No início eu achava que havia enlouquecido. Era só um sonho, é claro, mas parecia tão real. Depois de acordado, as palavras dela reverberavam em minha cabeça, provocavam novos pensamentos, queriam dizer alguma coisa a mais. Passei horas sem saber o que fazer, como lidar com tudo aquilo. Decidi, então, rememorar o bate-papo.



– Nunca imaginei que fosse conhecer a senhora pessoalmente. Nem mesmo em meus delírios. Tudo que você escreveu (posso chamá-la de “você”?) diz muito sobre o que sou. Confesso que passei uns 20 anos sem reler sua obra. Hoje me dou conta de que foi um tempo quase perdido. Quero agradecer-lhe tamanho legado intelectual.


– Meu rapaz, eu deveria ficar envaidecida com suas palavras. E até fico um pouco. Mas tenho impressão de que o mundo anda muito abalado pela ausência de pensamentos vigorosos. Talvez, você seja somente um sujeito resistente. Meu maior medo sempre foi que a solidão invadisse a vida na Terra, e hoje é exatamente isso que está acontecendo. Ah, é óbvio que pode me chamar de “você”. Não aprecio cultos à personalidade, como você bem deve saber.


– Sabe, Hannah, ainda me vejo defendendo a ideia de espaços públicos mais pluralistas e democráticos. Vejo com tristeza a ascensão do homem-massa, dos indivíduos que se negam a refletir sobre aquilo que estamos fazendo.


– E isso é de fato um horror. Ressurgiram adoradores de ditaduras, negacionistas da ciência, fanáticos de todo tipo. Os sonâmbulos ocuparam o mundo público e a vida privada tornou-se o único interesse das pessoas. Observo que alguns desses inconsequentes usam minha obra para justificar suas sandices. Não entenderam nada.


– Eu receio que essa gente sempre esteve por aí, Hannah. Uma parte dela, inclusive, passou a acusá-la de “supremacista branca” e “filósofa de direita”. Recortaram seus livros, jogando fora contextos e complexidades, e optaram por convertê-la em “inimiga do povo”. É de lamentar que tanto esquerda quanto direita, em vários níveis, tenham aderido à linguagem do extremismo barato, sem qualquer vestígio de pertencer ao tempo histórico.

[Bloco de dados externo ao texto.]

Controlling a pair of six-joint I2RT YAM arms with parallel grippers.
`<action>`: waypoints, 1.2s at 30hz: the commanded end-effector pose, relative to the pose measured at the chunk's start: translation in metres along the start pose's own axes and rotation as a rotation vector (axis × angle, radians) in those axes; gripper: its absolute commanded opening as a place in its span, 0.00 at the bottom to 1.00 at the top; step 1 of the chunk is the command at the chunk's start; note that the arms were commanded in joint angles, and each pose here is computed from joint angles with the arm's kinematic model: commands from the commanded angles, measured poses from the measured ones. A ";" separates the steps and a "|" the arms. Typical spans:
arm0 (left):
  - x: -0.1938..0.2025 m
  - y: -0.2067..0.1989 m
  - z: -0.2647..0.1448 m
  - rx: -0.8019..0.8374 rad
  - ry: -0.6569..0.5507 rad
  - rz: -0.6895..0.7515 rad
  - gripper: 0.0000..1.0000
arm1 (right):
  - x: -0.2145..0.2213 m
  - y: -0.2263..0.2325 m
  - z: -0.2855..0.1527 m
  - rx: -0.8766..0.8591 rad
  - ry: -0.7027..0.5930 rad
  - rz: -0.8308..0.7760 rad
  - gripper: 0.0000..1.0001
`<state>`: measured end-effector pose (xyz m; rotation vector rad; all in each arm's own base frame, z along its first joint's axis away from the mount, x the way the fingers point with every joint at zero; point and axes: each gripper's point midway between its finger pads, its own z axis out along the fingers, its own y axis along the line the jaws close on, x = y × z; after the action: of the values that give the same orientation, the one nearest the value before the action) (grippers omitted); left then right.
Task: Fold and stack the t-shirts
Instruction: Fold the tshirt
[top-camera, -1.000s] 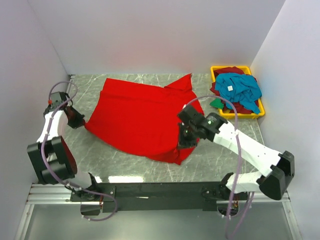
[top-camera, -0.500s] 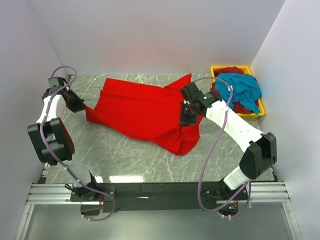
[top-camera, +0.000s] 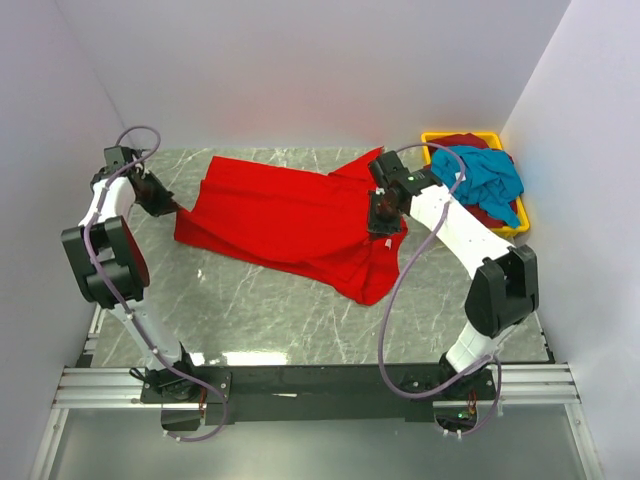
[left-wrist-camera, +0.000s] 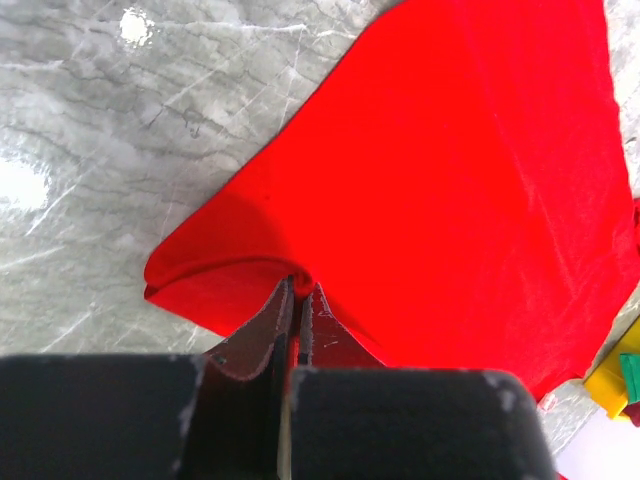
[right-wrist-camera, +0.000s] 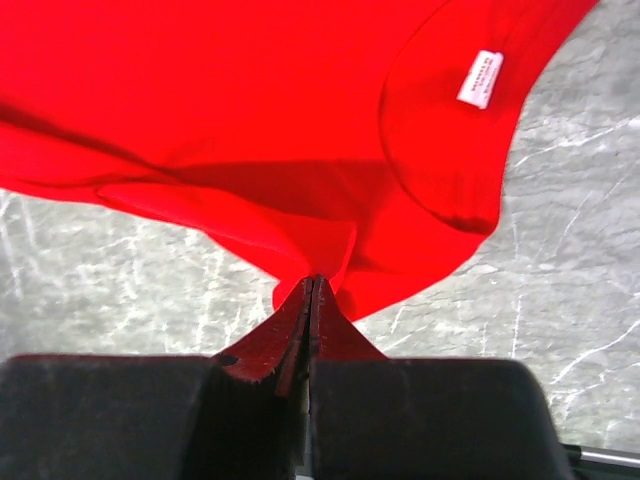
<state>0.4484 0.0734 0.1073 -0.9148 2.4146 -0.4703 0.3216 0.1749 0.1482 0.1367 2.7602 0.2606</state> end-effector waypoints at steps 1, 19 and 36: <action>-0.010 -0.014 -0.001 0.040 -0.005 0.046 0.01 | -0.026 -0.006 -0.006 0.021 -0.075 -0.011 0.00; -0.012 -0.019 0.032 0.005 0.034 0.060 0.01 | -0.066 -0.017 0.015 0.073 -0.101 0.001 0.00; -0.016 -0.014 0.047 -0.016 0.046 0.053 0.04 | -0.092 -0.028 0.035 0.163 -0.106 0.018 0.00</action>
<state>0.4818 0.0629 0.0733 -0.8726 2.5082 -0.4768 0.4045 0.1509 0.1300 0.1878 2.7189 0.0762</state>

– Eu ousaria dizer, meu rapaz, que se trata de uma nova banalidade do mal. Alguns, aliás, banalizam o bem, a política, a ideia de amor. Permitem que a ideologia ocupe suas mentes, não conseguem pensar fora de bolhas, lugares-comuns. O vazio do pensamento move esse desejo simplório de encaixar o mundo em respostas prontas e jargões mortos-vivos. Não pensam bem, desejam mal, julgam sem propriedade.


– Existe esperança, Hannah?


– Mesmo nos momentos mais sombrios devemos esperar alguma iluminação. Há gente pensando e agindo, fazendo a coisa certa. Dessas mentes predispostas a fazer o que se espera de um verdadeiro ser humano advirá o novo. A novidade é compulsória, e o sentido de tudo o que fazemos é a liberdade. Lembre-se: a vida é feita de recomeços, meu rapaz.


Acordei. Ainda atônito, preparei um café e me sentei na velha poltrona. Folheei “A condição humana” e percebi que havia dormido com o livro, indagando-me sobre inúmeras coisas. O sol se ergue no horizonte. Hora de começar tudo de novo, mais uma vez.